Dropboxes were available in B233, Multicultural Services, D204, the Academic Success Center, B125, the Financial Aid Office, and the Disability Resource Center, B132.
Along with the Disability Postcard Project, other events that occured during Disability Pride Month included a “Microsoft Word and Accessibility” presentation, “Veteran’s Administration Medical Center: Veteran’s Resource Fair & Conference,” and Lydia Brown’s “Beyond the Imagined Normal: Disability, Pride & Culture” speech.
The Disability Pride event “Beyond the Imagined Normal: Disability, Pride & Culture” will be held on Oct. 30 in Carlson Theater from 1:30 – 2:30 p.m. Funding received from clubs and programs like the Disability Resource Center, the honor society Phi Theta Kappa and the Associated Student Government has allowed Bellevue College the chance to bring the renowned speaker Lydia Brown to our campus from Georgetown University. A noted intersectional social justice and social model of disability activist, Brown is published and runs a hugely successful, world-renowned blog called “Autistic Hoya.”

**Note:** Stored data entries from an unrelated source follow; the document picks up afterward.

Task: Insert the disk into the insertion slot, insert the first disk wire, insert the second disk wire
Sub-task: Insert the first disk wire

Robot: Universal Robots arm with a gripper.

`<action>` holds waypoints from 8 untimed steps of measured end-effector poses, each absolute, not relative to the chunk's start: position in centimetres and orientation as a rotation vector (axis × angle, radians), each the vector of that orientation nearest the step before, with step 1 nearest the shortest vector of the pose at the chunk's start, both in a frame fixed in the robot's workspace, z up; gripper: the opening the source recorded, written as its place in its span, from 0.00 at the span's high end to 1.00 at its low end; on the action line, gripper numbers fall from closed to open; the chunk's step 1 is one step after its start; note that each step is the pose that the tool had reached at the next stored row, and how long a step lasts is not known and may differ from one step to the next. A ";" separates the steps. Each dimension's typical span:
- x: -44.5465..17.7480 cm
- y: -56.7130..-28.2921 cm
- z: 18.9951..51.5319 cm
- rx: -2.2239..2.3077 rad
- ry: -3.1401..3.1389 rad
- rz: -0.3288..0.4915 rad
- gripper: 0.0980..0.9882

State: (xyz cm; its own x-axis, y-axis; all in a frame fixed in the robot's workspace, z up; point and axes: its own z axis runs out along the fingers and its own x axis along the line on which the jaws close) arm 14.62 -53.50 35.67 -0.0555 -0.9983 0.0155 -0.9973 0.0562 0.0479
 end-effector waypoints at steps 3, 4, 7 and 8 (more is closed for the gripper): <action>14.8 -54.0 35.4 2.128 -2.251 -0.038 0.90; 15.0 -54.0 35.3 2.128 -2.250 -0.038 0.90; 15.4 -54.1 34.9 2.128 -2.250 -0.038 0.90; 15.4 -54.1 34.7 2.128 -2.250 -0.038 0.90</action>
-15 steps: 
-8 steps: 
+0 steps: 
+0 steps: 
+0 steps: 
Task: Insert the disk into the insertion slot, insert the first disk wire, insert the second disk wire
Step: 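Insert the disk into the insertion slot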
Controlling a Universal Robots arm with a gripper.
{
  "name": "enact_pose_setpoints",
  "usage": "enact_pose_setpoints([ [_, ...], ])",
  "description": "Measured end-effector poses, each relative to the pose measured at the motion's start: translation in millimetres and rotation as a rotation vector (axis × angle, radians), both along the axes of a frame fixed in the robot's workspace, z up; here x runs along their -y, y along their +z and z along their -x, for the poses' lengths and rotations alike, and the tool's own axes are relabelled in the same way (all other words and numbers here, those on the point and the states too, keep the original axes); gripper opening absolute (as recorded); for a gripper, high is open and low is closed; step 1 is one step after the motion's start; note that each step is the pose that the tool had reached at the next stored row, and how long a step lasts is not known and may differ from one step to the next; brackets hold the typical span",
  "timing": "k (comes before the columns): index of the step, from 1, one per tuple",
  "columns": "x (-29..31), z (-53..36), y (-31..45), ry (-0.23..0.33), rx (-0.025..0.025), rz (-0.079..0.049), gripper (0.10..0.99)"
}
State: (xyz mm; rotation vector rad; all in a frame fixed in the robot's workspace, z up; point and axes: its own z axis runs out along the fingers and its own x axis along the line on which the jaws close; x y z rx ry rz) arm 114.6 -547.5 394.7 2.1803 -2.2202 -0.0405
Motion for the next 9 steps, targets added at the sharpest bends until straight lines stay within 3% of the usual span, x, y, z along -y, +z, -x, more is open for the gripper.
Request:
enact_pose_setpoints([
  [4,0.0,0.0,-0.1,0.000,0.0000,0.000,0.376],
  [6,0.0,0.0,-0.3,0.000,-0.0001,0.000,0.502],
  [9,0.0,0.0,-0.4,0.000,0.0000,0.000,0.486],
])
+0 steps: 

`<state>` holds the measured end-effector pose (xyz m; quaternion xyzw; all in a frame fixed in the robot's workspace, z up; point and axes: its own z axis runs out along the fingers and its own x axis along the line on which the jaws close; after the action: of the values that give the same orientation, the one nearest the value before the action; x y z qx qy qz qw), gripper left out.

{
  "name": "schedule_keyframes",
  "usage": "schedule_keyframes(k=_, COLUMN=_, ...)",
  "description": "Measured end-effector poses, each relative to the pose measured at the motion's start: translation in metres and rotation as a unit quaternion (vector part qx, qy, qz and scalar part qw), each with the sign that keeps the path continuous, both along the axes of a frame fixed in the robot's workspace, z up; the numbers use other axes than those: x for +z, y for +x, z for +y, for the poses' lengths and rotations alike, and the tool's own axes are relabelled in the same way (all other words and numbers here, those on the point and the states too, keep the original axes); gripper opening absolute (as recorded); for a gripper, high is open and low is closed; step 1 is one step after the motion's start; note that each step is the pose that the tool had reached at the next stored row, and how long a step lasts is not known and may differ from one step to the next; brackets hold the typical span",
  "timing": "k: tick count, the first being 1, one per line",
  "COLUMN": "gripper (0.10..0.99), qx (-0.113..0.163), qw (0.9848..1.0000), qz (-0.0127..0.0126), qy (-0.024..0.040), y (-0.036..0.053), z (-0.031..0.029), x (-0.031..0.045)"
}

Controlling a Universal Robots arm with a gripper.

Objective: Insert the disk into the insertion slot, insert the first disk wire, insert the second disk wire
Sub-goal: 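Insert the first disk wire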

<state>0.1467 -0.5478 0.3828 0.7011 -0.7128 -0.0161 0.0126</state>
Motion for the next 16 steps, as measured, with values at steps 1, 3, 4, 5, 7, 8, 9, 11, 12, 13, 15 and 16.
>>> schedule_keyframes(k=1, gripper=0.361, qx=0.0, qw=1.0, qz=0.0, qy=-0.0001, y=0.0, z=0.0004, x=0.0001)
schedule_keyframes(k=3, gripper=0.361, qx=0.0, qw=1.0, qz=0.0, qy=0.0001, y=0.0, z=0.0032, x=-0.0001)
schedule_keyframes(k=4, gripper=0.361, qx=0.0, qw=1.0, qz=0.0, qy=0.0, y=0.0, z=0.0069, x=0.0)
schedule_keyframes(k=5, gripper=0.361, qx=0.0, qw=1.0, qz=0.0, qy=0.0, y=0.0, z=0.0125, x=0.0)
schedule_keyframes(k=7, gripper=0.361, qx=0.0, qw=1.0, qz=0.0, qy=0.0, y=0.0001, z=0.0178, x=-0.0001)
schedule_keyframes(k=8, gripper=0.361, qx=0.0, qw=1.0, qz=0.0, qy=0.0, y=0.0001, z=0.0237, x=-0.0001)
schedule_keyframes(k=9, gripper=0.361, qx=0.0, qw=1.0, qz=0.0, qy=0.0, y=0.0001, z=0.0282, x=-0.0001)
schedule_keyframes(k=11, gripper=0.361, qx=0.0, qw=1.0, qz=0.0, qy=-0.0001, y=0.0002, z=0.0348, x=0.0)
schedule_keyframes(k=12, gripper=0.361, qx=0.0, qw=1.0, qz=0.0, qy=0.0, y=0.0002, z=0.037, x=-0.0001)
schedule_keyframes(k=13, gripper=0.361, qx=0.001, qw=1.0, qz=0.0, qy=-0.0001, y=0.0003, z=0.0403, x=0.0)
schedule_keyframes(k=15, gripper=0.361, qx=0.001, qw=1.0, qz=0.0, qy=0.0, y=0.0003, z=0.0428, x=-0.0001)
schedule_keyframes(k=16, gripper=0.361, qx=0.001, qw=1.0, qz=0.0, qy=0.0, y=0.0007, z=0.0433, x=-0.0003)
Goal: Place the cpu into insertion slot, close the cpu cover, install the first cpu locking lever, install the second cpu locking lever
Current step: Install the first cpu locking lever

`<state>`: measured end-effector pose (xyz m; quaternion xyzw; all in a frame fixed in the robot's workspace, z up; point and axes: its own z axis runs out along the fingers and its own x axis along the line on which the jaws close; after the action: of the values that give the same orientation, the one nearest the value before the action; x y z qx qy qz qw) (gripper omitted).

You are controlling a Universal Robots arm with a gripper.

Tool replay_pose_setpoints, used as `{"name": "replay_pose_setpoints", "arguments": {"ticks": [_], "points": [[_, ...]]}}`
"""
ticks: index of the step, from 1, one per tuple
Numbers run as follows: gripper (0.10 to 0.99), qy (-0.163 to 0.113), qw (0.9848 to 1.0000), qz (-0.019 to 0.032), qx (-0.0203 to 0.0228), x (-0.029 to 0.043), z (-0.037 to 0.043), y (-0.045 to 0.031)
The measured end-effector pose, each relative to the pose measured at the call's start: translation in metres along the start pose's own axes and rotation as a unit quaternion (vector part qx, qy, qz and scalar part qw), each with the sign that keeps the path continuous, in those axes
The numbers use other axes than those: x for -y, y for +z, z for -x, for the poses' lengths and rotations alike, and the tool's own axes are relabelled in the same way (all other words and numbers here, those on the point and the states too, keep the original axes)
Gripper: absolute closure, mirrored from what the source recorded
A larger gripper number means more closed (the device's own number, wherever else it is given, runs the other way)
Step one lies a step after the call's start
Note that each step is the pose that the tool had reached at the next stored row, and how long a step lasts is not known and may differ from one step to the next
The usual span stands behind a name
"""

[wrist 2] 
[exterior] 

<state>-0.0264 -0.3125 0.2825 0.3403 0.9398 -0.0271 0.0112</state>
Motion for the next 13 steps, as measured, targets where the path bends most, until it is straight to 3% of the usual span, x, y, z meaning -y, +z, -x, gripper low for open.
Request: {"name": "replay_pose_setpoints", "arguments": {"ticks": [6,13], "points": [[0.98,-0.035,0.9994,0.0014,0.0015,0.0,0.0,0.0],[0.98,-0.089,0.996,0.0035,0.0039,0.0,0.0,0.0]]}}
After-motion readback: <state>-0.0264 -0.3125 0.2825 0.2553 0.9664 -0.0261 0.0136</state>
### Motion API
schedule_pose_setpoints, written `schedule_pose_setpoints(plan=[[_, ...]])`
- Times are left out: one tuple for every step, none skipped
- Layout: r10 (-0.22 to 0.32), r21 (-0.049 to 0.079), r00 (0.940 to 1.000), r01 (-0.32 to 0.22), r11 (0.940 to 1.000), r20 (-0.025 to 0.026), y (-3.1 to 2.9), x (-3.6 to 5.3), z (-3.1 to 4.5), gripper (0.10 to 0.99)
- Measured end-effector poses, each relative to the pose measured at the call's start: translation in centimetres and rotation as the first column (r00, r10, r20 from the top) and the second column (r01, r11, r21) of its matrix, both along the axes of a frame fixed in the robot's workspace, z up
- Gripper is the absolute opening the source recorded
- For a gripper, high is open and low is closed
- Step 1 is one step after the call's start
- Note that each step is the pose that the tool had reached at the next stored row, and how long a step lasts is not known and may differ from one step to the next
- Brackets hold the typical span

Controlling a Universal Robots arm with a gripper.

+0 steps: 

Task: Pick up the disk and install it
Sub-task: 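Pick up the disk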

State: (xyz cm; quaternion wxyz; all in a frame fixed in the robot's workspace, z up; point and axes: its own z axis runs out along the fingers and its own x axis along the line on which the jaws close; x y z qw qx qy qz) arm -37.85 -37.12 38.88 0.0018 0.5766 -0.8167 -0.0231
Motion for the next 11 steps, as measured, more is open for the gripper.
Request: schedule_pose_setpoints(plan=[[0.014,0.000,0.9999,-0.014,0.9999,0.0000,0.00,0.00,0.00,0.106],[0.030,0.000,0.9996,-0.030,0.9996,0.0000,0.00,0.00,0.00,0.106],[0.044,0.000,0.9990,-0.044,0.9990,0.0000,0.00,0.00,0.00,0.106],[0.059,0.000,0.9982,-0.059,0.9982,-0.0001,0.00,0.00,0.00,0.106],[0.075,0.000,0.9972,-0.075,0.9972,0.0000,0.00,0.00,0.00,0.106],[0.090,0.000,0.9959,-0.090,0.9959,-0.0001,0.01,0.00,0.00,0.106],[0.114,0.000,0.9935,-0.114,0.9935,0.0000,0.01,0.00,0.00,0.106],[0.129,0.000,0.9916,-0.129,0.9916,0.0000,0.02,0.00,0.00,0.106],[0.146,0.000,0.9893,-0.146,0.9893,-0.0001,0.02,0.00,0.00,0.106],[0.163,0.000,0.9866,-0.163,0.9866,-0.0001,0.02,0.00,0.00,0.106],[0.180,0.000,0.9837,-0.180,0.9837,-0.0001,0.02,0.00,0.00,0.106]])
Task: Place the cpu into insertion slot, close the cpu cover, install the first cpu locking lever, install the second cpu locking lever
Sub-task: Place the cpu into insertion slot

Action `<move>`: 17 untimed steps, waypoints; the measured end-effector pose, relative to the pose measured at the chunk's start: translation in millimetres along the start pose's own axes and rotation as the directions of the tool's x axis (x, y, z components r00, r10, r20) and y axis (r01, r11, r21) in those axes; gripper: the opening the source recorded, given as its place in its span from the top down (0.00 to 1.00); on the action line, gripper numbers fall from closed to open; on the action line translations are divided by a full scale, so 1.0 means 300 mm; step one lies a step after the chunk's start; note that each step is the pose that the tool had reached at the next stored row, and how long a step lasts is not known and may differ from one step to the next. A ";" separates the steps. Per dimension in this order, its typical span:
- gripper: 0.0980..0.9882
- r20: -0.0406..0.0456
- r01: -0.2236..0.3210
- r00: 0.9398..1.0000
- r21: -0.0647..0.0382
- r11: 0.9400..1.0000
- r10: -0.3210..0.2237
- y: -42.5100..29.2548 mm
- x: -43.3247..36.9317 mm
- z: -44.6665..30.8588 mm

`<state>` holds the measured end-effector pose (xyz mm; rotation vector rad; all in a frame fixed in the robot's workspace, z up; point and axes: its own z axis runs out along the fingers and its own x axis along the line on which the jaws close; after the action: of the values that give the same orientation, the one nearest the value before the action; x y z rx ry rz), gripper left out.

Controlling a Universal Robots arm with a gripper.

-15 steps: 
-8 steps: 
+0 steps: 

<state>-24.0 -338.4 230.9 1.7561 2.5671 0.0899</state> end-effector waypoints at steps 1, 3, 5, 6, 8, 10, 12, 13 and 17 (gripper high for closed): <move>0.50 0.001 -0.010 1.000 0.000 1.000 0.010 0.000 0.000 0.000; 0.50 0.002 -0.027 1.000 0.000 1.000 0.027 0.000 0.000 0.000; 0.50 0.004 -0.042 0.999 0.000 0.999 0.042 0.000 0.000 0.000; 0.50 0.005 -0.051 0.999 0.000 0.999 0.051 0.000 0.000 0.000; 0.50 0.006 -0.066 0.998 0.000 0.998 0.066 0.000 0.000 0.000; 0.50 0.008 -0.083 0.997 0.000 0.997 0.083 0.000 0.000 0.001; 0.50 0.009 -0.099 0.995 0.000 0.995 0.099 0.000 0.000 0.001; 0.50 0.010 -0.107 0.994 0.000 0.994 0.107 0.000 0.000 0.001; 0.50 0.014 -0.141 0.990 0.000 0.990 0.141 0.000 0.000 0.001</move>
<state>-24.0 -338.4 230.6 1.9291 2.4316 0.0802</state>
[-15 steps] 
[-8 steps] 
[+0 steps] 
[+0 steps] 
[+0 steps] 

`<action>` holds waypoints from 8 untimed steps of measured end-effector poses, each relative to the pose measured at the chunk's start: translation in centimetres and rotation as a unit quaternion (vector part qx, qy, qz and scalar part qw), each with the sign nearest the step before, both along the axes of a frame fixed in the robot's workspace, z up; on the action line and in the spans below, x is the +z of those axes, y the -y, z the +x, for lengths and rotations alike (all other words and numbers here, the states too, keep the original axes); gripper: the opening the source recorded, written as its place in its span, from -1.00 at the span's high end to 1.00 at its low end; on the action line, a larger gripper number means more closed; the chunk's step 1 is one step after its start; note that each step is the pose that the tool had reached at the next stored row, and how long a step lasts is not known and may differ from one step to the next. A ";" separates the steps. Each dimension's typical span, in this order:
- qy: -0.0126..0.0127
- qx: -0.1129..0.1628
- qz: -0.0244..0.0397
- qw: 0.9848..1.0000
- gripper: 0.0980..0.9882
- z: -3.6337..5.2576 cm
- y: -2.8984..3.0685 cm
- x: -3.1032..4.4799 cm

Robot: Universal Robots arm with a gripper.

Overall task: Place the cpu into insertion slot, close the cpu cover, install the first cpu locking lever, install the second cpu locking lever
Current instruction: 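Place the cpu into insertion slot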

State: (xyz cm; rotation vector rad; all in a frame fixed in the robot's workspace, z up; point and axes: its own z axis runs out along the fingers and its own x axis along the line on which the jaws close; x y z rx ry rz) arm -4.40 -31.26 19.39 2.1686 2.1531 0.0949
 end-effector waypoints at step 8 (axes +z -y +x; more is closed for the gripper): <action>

As an autistic woman herself, Brown supports the idea of “Nothing About Us Without Us” and the LGBTQ movement. The event will mostly revolve around the essence of social and disability justice and how these things can be combated by those who are are negatively affected by the associated injustices. “We are okay with what we are and who we are,” stated Susan Gjolmesli, the director of the Disability Resource Center.
Plan to arrive early because the event has been  advertised and made available to the public.  During the reception which follows, there might also be arrangements for guests to interact with Brown directly.